▶ **TASK**:
Copy every line of the listing that holds the string "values".

▶ **PROVIDED DATA**:
# # # #
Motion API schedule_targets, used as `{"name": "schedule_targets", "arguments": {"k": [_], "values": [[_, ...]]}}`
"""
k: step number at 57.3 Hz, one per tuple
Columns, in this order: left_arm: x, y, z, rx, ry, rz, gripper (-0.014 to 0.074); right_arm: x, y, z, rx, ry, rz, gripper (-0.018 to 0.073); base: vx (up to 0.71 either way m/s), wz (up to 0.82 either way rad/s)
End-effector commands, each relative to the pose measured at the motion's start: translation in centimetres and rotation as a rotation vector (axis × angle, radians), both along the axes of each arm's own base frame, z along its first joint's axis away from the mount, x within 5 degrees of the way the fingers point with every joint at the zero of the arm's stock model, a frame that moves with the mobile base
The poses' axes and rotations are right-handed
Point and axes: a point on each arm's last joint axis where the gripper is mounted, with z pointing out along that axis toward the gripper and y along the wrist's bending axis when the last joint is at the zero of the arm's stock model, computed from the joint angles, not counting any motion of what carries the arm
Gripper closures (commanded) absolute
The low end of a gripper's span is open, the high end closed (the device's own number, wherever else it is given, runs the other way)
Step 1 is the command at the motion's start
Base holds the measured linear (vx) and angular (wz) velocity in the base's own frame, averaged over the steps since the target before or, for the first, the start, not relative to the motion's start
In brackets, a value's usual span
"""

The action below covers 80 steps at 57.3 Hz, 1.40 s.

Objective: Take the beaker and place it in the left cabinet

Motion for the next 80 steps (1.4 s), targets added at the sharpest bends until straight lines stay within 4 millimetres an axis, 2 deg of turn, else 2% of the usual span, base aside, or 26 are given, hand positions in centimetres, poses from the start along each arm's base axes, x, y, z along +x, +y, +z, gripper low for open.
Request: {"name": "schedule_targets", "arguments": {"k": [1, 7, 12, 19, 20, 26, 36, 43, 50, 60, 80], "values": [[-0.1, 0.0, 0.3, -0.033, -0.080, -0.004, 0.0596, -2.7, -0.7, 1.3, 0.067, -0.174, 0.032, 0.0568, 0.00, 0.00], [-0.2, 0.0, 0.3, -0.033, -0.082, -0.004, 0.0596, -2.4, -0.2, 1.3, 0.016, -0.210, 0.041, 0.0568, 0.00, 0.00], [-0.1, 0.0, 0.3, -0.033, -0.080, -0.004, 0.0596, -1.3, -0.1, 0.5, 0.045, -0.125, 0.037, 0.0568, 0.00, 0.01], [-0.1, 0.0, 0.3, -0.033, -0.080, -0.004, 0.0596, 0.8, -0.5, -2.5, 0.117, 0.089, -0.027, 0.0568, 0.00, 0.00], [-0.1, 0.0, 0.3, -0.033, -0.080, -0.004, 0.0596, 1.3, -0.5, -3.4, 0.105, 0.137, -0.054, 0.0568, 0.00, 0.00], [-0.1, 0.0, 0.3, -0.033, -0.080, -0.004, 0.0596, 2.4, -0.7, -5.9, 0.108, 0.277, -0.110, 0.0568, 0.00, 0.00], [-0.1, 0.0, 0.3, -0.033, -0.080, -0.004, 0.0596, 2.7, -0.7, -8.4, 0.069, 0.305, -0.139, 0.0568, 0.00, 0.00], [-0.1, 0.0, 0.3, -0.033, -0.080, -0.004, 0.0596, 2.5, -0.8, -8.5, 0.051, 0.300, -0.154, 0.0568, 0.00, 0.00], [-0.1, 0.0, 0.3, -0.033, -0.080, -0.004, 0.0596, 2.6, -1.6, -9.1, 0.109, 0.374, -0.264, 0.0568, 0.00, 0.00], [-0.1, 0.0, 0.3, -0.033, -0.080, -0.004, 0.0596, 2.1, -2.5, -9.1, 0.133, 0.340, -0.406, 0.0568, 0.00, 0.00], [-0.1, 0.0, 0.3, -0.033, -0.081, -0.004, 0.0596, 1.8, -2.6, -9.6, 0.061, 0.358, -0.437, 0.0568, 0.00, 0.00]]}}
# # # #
▶ **RESPONSE AREA**:
Motion API schedule_targets, used as `{"name": "schedule_targets", "arguments": {"k": [_], "values": [[_, ...]]}}`
Request: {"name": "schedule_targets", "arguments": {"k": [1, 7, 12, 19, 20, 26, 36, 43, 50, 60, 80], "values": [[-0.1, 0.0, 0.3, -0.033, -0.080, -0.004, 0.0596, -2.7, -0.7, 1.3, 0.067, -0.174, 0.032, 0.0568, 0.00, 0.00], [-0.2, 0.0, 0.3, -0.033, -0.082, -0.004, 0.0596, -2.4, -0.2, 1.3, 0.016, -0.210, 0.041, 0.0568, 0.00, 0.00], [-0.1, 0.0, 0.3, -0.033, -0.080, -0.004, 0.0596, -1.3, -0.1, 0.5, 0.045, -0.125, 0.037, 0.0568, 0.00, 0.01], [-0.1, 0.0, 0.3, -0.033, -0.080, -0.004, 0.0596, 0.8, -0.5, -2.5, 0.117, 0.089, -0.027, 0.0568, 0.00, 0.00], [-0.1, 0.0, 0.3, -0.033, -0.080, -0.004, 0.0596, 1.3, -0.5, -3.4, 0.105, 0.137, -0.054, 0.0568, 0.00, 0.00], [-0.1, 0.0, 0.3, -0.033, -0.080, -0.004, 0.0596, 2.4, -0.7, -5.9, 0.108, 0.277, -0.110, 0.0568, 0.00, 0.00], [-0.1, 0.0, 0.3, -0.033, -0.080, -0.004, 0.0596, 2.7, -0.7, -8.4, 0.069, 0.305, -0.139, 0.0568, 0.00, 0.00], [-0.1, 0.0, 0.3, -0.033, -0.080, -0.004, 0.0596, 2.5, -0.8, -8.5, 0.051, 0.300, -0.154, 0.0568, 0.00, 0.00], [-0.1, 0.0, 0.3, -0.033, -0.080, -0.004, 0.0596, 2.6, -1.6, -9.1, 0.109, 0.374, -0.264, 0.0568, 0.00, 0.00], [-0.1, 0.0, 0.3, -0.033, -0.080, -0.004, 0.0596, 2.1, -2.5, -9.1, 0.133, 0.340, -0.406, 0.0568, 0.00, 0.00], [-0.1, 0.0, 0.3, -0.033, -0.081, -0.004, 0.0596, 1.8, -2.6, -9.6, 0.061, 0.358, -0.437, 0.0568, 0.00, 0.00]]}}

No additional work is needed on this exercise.